### TASK DIRECTIONS
Across all the records, filter for lines with the word "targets" and copy them.
* * * * * * * * *
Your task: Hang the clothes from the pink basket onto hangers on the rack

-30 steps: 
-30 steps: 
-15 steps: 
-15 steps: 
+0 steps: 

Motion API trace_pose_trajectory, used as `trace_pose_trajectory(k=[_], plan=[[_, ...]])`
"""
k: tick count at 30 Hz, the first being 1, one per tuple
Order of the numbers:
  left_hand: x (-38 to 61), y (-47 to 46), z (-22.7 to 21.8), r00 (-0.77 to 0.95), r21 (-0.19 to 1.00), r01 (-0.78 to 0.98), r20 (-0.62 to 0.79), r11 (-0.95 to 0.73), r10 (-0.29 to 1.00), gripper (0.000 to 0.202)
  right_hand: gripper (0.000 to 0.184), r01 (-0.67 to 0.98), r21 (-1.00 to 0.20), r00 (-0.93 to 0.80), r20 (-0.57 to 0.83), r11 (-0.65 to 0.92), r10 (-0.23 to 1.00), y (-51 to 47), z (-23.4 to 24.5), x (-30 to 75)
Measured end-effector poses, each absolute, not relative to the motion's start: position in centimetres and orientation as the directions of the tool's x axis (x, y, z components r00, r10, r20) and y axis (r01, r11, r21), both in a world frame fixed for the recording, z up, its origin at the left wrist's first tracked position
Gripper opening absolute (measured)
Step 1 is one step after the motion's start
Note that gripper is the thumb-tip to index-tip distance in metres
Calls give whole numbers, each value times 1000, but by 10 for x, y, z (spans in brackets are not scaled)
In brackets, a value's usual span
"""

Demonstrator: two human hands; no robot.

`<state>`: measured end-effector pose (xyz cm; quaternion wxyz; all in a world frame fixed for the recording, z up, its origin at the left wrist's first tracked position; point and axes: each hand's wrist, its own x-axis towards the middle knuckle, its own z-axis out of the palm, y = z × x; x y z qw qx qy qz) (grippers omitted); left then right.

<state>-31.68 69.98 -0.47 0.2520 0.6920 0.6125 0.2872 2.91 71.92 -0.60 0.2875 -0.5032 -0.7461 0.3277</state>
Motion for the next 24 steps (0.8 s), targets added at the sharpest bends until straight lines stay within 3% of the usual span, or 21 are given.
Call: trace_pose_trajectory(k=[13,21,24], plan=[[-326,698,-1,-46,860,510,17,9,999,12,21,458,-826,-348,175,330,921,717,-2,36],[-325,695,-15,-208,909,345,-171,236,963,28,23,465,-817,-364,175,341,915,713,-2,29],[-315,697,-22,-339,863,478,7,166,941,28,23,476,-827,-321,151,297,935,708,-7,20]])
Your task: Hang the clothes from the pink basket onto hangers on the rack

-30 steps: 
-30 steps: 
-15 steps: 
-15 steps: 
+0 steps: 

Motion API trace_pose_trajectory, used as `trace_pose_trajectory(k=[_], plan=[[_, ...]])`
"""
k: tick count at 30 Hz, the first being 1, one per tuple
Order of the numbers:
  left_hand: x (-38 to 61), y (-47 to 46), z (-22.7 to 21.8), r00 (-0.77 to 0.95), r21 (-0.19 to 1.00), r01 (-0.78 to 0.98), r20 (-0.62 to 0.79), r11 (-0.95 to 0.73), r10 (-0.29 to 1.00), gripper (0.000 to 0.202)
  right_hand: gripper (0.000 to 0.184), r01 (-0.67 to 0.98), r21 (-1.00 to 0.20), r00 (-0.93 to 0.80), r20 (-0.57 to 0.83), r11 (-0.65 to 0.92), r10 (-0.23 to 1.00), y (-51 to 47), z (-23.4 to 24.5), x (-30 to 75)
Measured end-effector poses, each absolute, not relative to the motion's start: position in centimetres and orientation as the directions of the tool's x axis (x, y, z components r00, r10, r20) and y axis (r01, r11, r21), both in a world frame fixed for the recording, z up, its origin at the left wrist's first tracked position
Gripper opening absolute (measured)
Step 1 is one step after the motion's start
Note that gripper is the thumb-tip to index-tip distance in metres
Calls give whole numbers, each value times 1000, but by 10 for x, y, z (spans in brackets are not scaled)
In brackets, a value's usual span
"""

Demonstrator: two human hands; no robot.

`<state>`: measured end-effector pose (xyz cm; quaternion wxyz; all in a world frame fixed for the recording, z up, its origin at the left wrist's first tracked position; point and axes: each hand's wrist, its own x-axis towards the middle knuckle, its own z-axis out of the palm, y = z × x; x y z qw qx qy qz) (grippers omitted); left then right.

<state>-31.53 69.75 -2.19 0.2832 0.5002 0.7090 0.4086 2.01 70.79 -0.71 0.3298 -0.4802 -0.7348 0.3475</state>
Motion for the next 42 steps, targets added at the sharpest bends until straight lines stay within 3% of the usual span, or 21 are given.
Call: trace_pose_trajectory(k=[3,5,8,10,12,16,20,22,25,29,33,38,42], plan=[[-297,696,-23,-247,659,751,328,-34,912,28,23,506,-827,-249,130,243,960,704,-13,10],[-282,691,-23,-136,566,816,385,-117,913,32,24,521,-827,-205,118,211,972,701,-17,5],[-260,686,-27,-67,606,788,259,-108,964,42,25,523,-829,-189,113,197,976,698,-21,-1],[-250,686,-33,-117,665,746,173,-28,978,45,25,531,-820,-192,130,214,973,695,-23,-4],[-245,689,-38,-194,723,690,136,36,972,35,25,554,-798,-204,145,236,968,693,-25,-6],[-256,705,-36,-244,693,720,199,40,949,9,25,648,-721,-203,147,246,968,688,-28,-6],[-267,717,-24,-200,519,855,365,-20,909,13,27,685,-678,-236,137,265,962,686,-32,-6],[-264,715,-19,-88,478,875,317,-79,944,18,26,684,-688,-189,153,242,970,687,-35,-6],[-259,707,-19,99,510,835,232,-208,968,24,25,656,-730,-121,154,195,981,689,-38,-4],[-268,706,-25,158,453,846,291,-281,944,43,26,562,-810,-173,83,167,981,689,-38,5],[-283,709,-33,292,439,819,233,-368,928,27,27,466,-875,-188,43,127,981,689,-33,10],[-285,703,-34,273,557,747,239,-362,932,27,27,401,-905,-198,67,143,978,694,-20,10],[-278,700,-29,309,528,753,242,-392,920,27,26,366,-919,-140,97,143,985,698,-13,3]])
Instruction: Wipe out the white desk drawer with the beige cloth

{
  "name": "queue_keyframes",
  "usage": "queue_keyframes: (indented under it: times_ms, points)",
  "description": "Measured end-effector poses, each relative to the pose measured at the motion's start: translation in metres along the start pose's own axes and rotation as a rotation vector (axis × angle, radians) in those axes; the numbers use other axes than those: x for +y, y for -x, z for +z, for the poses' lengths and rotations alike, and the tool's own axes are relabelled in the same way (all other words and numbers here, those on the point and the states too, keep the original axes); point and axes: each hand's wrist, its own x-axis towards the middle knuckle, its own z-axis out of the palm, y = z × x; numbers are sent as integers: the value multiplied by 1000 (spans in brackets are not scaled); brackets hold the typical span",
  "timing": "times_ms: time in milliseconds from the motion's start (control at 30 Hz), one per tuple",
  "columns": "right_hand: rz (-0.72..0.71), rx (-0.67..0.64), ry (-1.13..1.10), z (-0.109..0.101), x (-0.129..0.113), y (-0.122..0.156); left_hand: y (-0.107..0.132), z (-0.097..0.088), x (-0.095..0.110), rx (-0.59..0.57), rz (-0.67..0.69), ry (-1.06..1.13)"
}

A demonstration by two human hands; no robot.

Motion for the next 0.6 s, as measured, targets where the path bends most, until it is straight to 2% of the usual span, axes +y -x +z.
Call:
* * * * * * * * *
### SOLUTION
Motion for the next 24 steps (0.8 s), targets added at the sharpest bends until straight lines stay within 3% of the usual span, or 21 are given.
Motion for the next 42 steps, targets added at the sharpest bends until straight lines stay within 3% of the usual span, or 21 are given.
Motion for the next 0.6 s, as measured, targets where the path bends most, until it is straight to 2% of the usual span, axes +y -x +z.

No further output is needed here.